┌─ DATA BLOCK

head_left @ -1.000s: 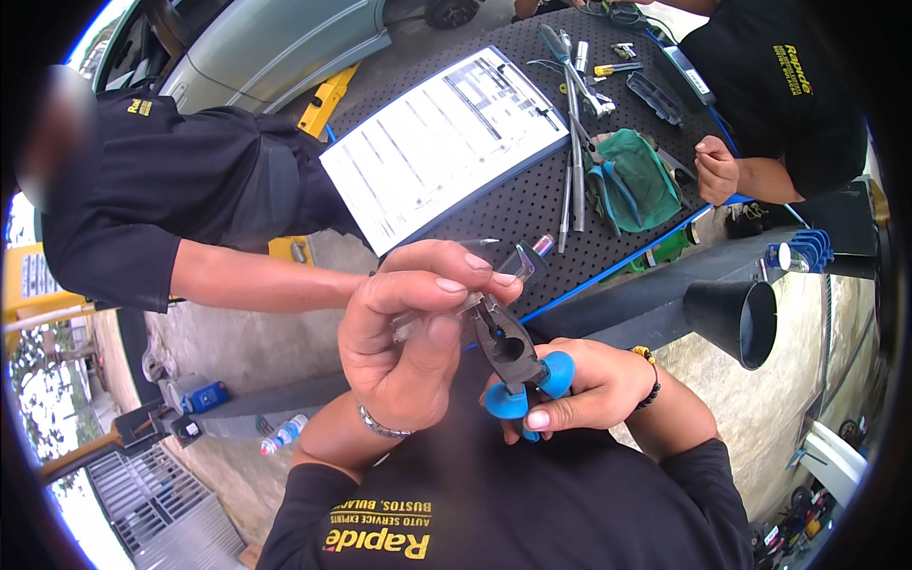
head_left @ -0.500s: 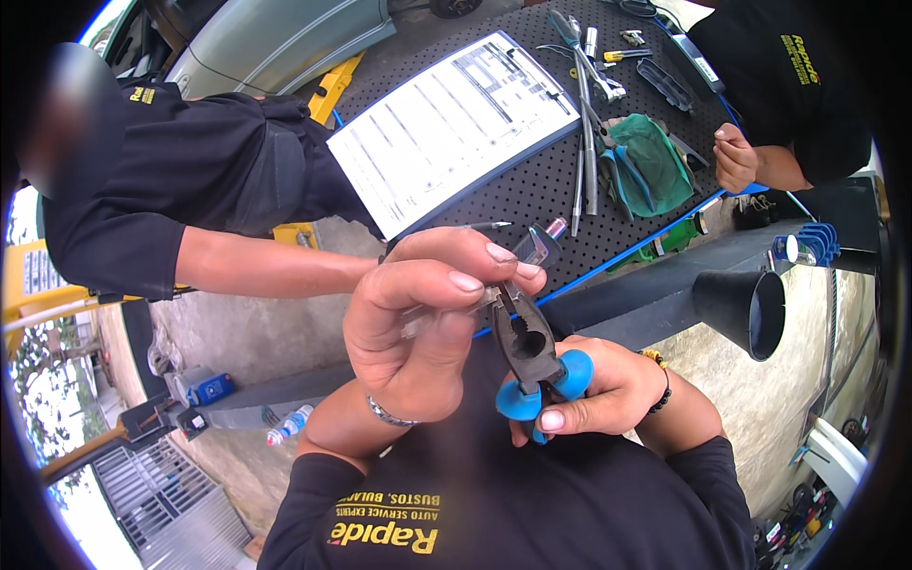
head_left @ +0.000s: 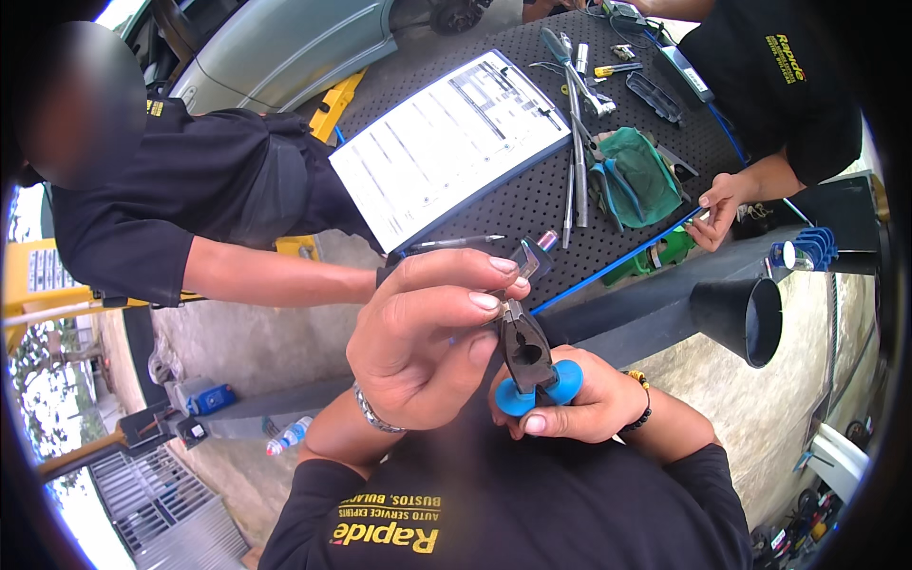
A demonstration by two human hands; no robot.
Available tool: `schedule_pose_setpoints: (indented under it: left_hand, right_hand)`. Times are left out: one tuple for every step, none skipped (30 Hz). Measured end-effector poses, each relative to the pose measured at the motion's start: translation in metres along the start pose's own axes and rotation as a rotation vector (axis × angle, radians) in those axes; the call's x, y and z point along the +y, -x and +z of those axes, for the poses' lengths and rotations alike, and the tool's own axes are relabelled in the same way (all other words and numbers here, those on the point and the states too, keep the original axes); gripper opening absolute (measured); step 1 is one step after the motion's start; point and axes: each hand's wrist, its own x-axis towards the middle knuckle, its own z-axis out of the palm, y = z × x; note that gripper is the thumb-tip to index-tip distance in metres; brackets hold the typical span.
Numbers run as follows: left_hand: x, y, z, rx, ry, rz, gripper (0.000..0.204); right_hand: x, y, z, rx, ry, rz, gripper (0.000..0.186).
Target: The person writes on a clipboard, then wipes a small metal car part with a green cloth. They use pliers to manipulate the part, repeatedly squeezing and adjusting it. The person also opens a tool drawer and retrieves a tool before continuing to work on the part with the pliers.
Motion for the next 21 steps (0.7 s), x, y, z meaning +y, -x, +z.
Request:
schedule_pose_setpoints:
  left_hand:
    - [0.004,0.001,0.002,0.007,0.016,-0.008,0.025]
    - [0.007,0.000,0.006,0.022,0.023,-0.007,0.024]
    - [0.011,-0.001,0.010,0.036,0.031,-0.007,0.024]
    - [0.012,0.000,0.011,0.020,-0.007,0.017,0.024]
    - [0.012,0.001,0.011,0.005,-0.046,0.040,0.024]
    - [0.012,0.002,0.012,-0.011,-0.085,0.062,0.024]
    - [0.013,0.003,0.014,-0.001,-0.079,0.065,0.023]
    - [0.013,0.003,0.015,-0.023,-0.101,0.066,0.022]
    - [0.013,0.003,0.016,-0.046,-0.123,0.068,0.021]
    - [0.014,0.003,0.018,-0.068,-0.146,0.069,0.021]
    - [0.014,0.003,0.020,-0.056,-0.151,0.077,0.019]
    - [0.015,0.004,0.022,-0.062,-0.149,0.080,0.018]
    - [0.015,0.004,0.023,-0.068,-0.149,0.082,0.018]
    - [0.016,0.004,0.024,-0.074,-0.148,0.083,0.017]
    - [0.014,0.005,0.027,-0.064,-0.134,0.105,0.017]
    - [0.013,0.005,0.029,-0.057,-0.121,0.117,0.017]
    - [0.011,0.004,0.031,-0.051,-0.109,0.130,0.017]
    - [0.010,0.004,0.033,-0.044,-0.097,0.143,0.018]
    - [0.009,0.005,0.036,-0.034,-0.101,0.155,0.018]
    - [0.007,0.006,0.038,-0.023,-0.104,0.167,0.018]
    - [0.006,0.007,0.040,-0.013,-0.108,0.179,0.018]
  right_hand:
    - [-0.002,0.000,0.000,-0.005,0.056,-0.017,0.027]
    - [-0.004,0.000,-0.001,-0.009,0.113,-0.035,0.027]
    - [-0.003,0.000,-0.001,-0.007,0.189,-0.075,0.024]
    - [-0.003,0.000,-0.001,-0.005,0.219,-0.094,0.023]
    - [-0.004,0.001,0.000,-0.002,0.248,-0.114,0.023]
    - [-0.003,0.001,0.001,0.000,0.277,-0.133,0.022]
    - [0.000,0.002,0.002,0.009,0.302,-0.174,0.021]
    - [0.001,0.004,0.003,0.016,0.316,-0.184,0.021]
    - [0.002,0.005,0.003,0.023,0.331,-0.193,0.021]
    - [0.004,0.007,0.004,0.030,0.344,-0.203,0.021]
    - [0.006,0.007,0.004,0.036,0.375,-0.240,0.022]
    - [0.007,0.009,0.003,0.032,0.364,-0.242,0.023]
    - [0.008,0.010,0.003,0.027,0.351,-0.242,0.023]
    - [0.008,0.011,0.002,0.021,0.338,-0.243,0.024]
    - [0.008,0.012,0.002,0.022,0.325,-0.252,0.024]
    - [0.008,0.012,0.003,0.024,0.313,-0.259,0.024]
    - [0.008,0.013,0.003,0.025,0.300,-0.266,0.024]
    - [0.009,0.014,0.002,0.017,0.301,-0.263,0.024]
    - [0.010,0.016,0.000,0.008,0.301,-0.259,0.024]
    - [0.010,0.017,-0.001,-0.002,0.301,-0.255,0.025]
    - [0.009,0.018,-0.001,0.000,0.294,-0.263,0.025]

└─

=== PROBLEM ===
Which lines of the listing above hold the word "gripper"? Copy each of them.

=== RESULT ===
Available tool: `schedule_pose_setpoints: (indented under it: left_hand, right_hand)`. Times are left out: one tuple for every step, none skipped (30 Hz). Measured end-effector poses, each relative to the pose measured at the motion's start: translation in metres along the start pose's own axes and rotation as a rotation vector (axis × angle, radians) in those axes; the call's x, y and z point along the +y, -x and +z of those axes, for the poses' lengths and rotations alike, and the tool's own axes are relabelled in the same way (all other words and numbers here, those on the point and the states too, keep the original axes); gripper opening absolute (measured); step 1 is one step after the motion's start; point and axes: each hand's wrist, its own x-axis towards the middle knuckle, its own z-axis out of the palm, y = z × x; note that gripper is the thumb-tip to index-tip distance in metres; brackets hold the typical span.
Numbers run as follows: left_hand: x, y, z, rx, ry, rz, gripper (0.000..0.204); right_hand: x, y, z, rx, ry, rz, gripper (0.000..0.186).

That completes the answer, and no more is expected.